START Provided material

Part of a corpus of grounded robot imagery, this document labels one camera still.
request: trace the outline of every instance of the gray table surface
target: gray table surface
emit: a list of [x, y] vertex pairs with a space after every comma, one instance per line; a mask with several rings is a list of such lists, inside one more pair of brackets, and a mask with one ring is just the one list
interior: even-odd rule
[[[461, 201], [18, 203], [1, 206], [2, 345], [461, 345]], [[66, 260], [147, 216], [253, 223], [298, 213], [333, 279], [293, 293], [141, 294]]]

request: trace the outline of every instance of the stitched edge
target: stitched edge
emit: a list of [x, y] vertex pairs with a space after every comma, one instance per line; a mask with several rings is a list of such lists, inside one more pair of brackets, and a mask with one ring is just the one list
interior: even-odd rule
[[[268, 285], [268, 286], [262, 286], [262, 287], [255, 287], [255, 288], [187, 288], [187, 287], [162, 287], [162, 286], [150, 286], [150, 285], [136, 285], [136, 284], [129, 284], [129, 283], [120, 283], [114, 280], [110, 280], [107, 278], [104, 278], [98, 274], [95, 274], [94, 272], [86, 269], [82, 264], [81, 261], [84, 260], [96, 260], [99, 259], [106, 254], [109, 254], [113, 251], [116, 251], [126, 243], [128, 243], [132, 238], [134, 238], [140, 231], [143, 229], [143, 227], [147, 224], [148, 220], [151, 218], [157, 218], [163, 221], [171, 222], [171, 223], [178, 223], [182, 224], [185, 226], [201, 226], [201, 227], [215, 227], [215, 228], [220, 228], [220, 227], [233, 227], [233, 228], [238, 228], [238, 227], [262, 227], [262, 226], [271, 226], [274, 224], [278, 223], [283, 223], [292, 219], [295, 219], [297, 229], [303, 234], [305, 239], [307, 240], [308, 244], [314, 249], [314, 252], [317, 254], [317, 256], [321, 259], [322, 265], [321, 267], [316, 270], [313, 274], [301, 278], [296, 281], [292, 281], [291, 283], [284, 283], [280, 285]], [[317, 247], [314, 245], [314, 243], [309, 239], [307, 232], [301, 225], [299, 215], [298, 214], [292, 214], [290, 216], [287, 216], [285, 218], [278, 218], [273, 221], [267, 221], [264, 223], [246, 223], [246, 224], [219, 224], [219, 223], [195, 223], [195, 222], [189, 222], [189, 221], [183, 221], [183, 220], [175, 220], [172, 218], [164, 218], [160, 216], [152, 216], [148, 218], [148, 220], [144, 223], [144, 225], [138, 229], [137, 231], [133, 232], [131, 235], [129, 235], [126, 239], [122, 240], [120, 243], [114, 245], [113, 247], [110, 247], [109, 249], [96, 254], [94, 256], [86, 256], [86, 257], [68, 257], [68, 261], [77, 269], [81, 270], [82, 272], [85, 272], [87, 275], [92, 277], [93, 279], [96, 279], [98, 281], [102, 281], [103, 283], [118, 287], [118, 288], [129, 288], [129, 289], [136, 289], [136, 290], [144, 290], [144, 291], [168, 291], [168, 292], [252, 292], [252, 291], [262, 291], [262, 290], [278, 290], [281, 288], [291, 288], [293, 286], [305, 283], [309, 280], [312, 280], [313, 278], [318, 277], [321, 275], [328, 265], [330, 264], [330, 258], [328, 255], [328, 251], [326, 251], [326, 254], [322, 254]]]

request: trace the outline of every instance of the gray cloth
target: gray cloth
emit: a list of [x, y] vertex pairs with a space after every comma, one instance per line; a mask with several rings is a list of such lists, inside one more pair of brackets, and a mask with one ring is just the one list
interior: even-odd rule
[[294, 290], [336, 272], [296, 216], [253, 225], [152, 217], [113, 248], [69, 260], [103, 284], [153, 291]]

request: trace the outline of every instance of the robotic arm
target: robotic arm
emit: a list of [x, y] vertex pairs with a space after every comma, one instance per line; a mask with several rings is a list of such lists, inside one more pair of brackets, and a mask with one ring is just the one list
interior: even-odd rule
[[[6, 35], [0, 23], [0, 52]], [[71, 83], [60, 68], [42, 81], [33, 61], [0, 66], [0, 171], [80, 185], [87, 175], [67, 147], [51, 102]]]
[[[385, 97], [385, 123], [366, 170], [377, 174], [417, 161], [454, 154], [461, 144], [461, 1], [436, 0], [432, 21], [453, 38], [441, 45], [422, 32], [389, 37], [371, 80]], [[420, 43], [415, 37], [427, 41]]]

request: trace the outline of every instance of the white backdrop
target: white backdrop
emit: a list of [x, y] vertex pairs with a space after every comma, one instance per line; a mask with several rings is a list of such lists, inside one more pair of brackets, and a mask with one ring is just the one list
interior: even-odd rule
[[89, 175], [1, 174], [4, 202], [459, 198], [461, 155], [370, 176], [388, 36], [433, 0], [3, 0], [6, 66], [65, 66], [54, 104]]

END Provided material

▶ _What needs to be done_: As listed above, the lines from the line with "request: trace the outline of every instance of the gray cloth" to the line with "target: gray cloth" are to be echoed exactly, with both ends included and nothing added.

▶ _Your response_:
request: trace the outline of every instance of the gray cloth
target: gray cloth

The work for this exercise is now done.